New Jersey could experience a "modest" positive economic impact from superstorm Sandy even when factoring in heavy losses in employment and consumer spending after the Oct. 29 storm, according to a study released Monday.

The storm won't entirely erase the losses in spending and damage to infrastructure from Sandy, but new expenditures on construction and the replacement of lost items will provide stimulus to the economy in the next three years, the analysis by three Rutgers University economists found.

"Next year will be a better year for the state's economy, assuming the rebuilding expenditure occurs," said Joseph Seneca, a professor at Rutgers' Edward J. Bloustein School of Planning and Public Policy, who co-wrote the report.

The boost, however, is dependent on New Jersey getting reimbursement for the rebuilding from the Federal Emergency Management Agency, along with insurance payments to homeowners and public entities.

Congress is slated to take up a $50 billion Sandy aid package on Tuesday, but some Republicans have characterized the bill as laden with unwarranted "pork" expenditures and have pushed back on the spending.

If the federal government doesn't come through and the rebuilding is stalled, the state could suffer big losses, including 19,300 jobs, $138 million in tax revenue and more than $15 billion in state gross domestic product through 2015, the report found.

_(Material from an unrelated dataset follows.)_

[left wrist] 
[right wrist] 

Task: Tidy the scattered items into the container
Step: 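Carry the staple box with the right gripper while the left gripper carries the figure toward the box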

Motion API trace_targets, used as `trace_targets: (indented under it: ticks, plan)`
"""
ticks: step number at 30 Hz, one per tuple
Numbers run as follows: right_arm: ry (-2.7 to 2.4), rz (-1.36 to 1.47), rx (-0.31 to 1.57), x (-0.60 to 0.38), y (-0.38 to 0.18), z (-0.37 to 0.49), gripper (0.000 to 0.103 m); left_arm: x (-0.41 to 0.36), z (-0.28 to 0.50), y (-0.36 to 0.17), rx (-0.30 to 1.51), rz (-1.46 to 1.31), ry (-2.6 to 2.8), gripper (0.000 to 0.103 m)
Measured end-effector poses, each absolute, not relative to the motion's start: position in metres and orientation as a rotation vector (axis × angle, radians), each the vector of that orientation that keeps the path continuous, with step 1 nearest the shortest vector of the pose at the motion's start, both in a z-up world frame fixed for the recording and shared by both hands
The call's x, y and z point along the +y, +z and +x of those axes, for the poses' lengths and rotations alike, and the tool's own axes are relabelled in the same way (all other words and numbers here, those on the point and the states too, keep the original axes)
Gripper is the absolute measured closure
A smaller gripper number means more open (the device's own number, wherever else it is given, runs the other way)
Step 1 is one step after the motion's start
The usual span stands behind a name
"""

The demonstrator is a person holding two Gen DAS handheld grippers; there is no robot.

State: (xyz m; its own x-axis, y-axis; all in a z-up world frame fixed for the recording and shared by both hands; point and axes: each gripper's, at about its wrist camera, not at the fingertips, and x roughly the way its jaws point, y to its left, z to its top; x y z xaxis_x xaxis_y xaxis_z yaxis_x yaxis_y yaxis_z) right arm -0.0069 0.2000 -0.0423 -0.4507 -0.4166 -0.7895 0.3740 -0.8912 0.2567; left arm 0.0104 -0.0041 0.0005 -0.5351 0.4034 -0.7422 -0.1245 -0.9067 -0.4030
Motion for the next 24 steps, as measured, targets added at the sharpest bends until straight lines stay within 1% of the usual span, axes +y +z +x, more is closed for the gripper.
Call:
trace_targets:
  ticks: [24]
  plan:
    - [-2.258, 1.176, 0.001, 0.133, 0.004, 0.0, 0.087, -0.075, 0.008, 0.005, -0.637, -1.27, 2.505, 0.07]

"The critical thing is that the restoration expenditures become real and that they are spent to repair those capital losses," Mr. Seneca said.

In the study, Rutgers researchers applied 250 economic equations -- such those looking at consumer and business spending -- across 30 business sectors to take a broad view of New Jersey's fiscal picture in the last three months of 2012 until 2015, when the recovery is supposed to wind down. The analysis assumed $25 billion in recovery spending through the federal government and insurance carriers.

The state lost 4,200 jobs in the last three months of 2012, for example. But the model found that New Jersey could gain 12,500 positions through 2015, the majority of them in 2014. Construction, real estate and finance will see some of the biggest increases, according to researchers.

While the state lost more than $7 billion in GDP in the last quarter of 2012, economic activity is expected to grow faster than it otherwise would have through 2015 as money is spent on reconstruction. A more modest increase of tax revenues is also predicted through 2015.